* [EXERCISE REQUIREMENTS]:
Exactly as written, copy the lines of the data below from the first through the one containing "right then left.".

☆ ☆ ☆

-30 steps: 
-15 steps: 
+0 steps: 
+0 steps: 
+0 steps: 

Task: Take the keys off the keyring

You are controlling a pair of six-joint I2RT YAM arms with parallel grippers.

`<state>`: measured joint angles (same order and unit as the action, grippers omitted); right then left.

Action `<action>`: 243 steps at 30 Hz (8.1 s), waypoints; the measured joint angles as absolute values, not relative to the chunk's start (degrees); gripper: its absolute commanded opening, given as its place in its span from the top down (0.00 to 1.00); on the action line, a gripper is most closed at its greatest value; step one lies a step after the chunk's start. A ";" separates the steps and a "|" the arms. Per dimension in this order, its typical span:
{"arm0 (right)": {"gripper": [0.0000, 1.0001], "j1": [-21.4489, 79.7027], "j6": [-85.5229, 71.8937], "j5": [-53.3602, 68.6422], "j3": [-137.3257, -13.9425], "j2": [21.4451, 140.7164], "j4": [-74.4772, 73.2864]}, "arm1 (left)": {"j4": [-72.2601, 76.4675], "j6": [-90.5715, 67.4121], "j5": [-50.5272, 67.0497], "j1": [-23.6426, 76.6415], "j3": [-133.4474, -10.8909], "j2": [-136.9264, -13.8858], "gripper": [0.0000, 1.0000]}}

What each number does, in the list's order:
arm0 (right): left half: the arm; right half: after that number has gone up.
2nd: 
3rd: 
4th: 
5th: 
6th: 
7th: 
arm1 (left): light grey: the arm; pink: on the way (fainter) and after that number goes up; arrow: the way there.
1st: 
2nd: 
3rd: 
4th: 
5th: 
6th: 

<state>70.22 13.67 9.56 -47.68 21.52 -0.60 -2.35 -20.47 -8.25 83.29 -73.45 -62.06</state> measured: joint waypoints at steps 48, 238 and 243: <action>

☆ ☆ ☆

* [EXERCISE ANSWER]:
-30 steps: 
-15 steps: 
+0 steps: 
+0 steps: 
+0 steps: 

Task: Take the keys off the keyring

You are controlling a pair of six-joint I2RT YAM arms with parallel grippers.

`<state>`: measured joint angles (same order and unit as the action, grippers omitted); right then left.

The submitted response is complete.